Monday, May 31, 2021

With Him

 


It finally happened: that job in Iceport. The one I dreamed of over four successive dark winters. The one I gunned for hard with desperation and then with ruthless, cold focus. It's mine.

And somehow all I can think about, as I walk the rose-strewn streets of Triantaphilon with Anthos, is throwing it all away to begin anew in this sun-drenched city. With bookstores and coffee shops and quirky little stores. With warmth and vibrance and endless waves of emerald-green trees beneath banners that proclaim welcome to people like me. With this man who looks at me through astonished eyes and tells me how beautiful I am. With his lips that say he'll want me, no matter what I decide. 

With him.


I have no idea what's coming or where I'll be when it does. What I do know is that I'm tired of living for other people's expectations, or for duty, or for the long game. I want to live for the moment. For the desires of my heart. For, at last, my happiness, which I've neglected so long in the service of literally everything else. For the right now.  And right now, walking beside him in the sunshine makes me feel more whole and more hopeful than I have in a very, very long time. 

This emotional rollercoaster is headed for a destination I'm not yet able to divine. Once it stops, I'm getting off at a port of my choosing--Alaska and career be damned. I've been so obsessed with following the path and climbing the ladder, with doing the responsible thing, that I've missed a beautiful and elegant truth: at any point, you can burn it all down. Start over. You don't have to continue investing in a choice that no longer serves you just because you've invested so much in it already. 

So many decisions. Now I just have to work out what I want.

Tuesday, April 6, 2021

The Tides That Shift So Suddenly

 

A whole lot has changed in five months. 

I'm not even referring to the election, though I would be remiss not to take this moment to address the on-the-fence equivocators who so kindly informed me that "life goes on" no matter which side wins: life didn't "go on" for the people who died in the Republican coup attempt on January 6. Nor for the half-million who perished in the pandemic. Nor for the hundreds of families permanently destroyed by acts of incalculable cruelty carried out on our southern border on the order of a failed one-termer who does not dignify being named. Remember when armed traitors were prowling the halls of Congress, hunting the Speaker of the House and the Vice President of the United States with the express intention of summarily executing them? 

I sure do. I remember it because I was one of many progressives who cautioned, for years, that the anti-democratic rhetoric being espoused by the one-termer was calculated--and likely--to provoke political violence if left unchecked. None of you wanted to listen. I hope you carry the weight of that smugness, of that determined and intentional ignorance, every day. I hope you know what nearly happened in this country and I hope you know that, on however infinitesimal a level, you played some part in it by refusing to see what was in front of your face and by disbelieving the people who shouted unheeded warnings again and again and again. 
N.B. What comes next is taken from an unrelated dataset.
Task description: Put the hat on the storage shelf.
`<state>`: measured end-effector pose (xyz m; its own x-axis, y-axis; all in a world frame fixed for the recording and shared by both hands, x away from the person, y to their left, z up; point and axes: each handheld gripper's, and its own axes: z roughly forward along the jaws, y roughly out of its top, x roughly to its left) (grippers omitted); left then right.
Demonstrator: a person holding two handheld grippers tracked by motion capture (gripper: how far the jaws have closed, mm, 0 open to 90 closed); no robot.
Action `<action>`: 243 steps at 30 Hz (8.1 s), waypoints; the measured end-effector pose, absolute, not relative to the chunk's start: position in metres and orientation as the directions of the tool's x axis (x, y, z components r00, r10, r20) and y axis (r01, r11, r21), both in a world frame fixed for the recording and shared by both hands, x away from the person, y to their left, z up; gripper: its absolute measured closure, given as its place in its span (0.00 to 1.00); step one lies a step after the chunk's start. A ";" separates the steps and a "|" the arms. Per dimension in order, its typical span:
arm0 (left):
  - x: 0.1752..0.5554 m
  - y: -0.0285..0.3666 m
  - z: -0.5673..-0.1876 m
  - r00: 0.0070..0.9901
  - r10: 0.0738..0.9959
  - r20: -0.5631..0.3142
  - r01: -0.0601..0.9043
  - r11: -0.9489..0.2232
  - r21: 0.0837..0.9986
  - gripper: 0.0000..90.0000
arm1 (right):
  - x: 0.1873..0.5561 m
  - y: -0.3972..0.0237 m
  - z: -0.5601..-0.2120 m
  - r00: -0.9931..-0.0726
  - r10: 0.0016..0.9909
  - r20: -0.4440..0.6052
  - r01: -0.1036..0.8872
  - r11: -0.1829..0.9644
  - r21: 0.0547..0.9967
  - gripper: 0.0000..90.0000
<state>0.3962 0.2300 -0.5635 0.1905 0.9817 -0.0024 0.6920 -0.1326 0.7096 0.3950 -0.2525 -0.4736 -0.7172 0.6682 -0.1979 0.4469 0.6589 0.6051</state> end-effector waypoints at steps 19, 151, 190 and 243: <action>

But I digress. And the failed one-termer deserves no more of our time or attention, does he?


Things have a way, once it seems they're fixed in place, of shifting rapidly beneath you, and I can't tell if that's effort or luck or some serendipitous combination of the two, but I sure am grateful. I was in a rut. A rut of many facets, some old and some new, but all converging to make me feel as though I was stuck. Wanting to leave the village system but unable to break out. Looking for a partner but coming up blank. Aware of my gender identity but too scared to act on it (and, by implication, consigning myself to a half-life wherein I saw my true self but never moved towards her). And then it broke.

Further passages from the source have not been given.